* [Exercise goal]: Read through the entries below and return each line with the word "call".

* [Entries shown]:

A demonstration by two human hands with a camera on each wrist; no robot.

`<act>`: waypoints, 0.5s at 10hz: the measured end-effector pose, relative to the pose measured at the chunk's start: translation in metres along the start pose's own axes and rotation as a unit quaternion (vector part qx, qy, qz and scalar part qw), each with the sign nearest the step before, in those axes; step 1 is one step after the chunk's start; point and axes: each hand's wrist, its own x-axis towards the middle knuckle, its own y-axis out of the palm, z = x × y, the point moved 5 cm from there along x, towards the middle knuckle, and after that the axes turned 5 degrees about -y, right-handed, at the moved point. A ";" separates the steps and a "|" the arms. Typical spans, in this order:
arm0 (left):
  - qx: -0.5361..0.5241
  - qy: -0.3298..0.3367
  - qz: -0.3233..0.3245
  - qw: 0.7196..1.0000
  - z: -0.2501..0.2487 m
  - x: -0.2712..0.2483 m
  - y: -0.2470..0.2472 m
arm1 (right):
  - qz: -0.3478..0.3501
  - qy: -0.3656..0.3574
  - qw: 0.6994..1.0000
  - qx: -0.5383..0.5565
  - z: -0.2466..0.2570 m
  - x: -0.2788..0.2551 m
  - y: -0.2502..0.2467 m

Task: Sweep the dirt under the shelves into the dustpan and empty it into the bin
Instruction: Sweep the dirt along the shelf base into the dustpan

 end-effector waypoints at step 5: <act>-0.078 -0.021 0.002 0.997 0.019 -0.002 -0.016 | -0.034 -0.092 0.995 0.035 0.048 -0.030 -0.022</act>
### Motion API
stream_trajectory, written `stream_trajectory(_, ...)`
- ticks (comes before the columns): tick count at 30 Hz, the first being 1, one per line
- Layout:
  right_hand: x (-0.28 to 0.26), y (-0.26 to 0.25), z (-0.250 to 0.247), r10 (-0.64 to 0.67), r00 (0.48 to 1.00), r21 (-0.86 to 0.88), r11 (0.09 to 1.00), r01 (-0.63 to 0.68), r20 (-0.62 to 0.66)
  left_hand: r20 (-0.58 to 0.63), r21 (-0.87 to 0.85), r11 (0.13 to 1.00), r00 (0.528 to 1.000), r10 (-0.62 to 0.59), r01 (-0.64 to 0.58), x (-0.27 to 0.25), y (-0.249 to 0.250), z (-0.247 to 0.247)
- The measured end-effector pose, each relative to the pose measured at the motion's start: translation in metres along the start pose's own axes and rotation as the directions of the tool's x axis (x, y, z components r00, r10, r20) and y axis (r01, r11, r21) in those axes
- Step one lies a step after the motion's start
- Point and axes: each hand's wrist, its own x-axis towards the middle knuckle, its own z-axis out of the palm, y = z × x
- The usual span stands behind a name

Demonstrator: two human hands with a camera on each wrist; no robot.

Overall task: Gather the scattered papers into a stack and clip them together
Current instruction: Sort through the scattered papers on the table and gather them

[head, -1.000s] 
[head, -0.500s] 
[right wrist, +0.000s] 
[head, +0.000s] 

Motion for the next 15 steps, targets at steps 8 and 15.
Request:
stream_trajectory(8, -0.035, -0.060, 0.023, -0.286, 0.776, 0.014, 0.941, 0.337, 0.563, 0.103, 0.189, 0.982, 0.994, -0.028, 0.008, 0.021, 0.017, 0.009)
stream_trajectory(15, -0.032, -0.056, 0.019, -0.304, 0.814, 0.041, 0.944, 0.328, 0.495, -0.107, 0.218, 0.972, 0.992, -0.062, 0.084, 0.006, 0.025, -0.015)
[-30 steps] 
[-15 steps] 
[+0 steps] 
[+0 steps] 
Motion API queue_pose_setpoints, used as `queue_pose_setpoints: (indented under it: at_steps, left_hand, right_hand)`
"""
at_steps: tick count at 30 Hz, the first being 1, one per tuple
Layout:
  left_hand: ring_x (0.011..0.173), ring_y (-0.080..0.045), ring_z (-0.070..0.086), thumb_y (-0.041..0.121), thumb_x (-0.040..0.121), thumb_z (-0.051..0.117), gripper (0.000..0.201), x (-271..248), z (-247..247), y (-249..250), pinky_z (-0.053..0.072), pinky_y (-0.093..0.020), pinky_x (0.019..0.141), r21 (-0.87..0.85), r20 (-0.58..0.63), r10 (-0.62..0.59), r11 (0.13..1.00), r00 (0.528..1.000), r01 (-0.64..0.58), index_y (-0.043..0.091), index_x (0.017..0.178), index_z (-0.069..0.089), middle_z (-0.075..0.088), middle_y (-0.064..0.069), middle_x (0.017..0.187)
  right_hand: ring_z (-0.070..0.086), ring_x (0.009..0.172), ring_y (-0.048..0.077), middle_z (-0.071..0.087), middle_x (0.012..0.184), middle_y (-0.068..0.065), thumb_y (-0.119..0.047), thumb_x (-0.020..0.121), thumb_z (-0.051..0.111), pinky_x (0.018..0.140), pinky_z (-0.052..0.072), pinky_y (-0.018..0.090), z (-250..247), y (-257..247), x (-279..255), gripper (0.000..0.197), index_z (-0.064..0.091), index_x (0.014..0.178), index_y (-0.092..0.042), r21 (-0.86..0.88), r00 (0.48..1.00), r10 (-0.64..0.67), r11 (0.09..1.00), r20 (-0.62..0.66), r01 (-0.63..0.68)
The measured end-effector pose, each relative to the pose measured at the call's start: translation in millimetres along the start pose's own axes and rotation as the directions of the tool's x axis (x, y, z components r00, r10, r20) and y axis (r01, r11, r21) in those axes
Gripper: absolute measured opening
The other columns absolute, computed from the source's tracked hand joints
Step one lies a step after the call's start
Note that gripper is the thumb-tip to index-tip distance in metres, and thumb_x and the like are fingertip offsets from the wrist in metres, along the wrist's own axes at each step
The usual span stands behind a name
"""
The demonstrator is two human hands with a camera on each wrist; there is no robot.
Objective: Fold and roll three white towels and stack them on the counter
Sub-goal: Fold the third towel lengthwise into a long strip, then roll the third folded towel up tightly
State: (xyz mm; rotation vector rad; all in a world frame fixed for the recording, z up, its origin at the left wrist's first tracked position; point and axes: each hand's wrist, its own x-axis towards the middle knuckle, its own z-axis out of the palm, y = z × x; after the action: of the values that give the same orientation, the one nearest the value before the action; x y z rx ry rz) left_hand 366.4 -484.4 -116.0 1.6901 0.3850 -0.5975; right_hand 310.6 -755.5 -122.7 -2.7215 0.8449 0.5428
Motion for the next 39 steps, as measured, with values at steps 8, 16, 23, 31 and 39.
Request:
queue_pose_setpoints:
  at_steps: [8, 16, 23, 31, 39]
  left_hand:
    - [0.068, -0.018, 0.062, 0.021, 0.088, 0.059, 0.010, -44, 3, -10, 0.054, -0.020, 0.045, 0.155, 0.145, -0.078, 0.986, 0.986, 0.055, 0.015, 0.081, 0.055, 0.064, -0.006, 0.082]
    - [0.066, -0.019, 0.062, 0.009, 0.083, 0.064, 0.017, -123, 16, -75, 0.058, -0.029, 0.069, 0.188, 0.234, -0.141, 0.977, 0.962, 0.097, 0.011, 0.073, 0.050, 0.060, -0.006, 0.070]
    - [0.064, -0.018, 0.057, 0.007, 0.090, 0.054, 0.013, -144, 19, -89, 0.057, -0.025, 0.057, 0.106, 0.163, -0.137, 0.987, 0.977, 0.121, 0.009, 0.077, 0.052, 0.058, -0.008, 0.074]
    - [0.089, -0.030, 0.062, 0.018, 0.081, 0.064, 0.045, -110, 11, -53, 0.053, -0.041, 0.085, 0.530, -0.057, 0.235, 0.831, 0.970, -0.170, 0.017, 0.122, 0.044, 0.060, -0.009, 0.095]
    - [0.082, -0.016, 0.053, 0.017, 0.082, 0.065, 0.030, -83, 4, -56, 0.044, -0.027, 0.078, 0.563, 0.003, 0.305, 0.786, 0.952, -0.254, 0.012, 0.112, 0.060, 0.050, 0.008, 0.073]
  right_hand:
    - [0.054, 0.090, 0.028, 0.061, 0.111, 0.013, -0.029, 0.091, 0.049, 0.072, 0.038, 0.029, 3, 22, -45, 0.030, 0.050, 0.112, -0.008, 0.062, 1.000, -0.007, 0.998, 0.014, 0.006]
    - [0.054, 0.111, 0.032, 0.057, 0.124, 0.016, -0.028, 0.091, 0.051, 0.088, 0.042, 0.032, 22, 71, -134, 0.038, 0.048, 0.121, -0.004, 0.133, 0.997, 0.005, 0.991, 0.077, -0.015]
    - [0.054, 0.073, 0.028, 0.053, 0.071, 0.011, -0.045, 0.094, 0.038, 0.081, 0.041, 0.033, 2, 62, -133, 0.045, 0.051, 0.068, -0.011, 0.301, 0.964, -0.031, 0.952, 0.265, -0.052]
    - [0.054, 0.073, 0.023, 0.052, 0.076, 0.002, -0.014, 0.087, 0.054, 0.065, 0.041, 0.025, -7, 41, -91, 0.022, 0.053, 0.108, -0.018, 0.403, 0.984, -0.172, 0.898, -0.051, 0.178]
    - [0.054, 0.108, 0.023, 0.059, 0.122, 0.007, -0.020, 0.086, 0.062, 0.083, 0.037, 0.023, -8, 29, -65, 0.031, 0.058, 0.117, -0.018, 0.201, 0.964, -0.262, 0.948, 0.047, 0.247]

* [Solution to the problem]:
The measured end-effector pose, each relative to the pose measured at the call's start: translation in millimetres along the start pose's own axes and rotation as the directions of the tool's x axis (x, y, z components r00, r10, r20) and y axis (r01, r11, r21) in those axes
Step one lies a step after the call's start

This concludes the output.